[Required work]
In the listing below, print exactly the lines between the line holding "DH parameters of" and the line holding "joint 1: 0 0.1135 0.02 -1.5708", inclusive, and no more.

[Supplied data]
┌──

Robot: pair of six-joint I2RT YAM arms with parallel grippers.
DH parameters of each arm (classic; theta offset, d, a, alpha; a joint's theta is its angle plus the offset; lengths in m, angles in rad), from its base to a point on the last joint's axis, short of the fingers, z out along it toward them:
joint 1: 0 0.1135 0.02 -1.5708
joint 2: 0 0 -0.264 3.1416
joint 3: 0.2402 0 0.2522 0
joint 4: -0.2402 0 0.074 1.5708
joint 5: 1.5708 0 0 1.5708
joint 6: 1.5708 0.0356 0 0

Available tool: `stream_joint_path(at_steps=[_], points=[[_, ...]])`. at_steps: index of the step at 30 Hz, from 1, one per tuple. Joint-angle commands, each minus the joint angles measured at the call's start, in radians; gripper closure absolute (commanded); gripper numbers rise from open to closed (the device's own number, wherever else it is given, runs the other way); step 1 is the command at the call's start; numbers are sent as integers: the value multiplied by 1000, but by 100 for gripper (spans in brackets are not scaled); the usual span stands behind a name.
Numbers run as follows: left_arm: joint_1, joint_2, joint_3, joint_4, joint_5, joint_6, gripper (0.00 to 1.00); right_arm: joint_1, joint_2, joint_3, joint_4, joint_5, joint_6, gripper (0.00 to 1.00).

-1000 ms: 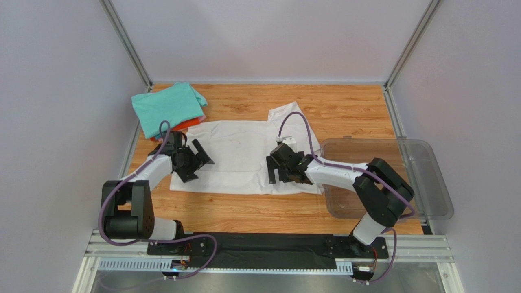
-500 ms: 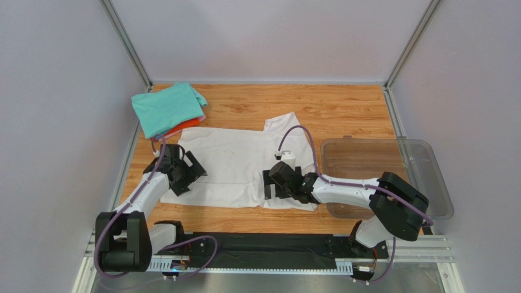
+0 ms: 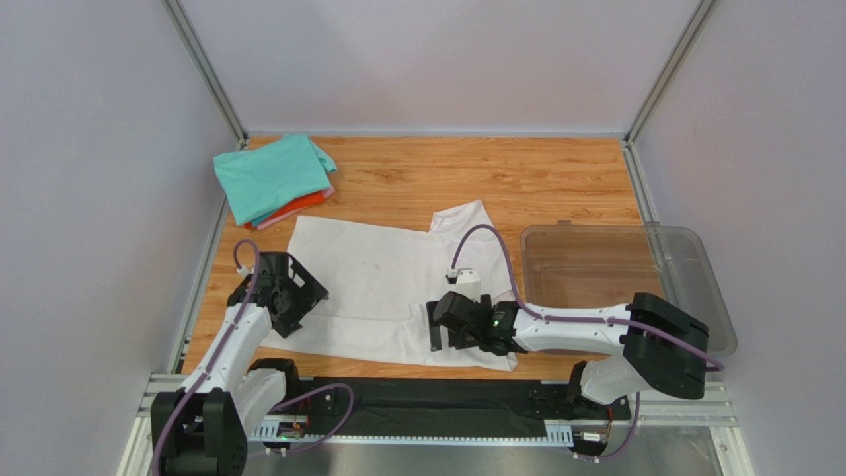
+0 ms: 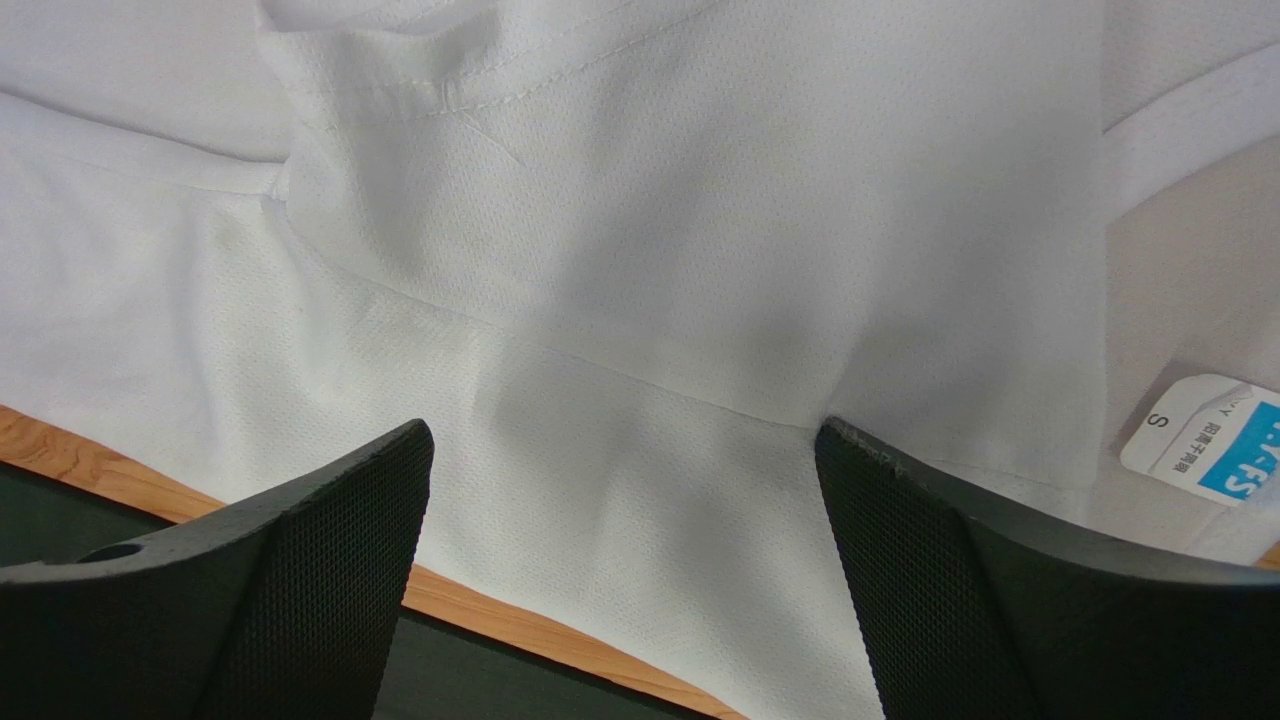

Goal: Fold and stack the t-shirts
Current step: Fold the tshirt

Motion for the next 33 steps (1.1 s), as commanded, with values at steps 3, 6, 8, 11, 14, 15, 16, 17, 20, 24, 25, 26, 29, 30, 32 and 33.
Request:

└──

[Answer box]
DH parameters of each arm (classic; theta offset, d, a, alpha; a joint's theta is its angle plus the offset; lengths in m, angles in rad), from its base to a point on the last joint's axis, short of the fingers, z out along it toward them:
joint 1: 0 0.1135 0.02 -1.5708

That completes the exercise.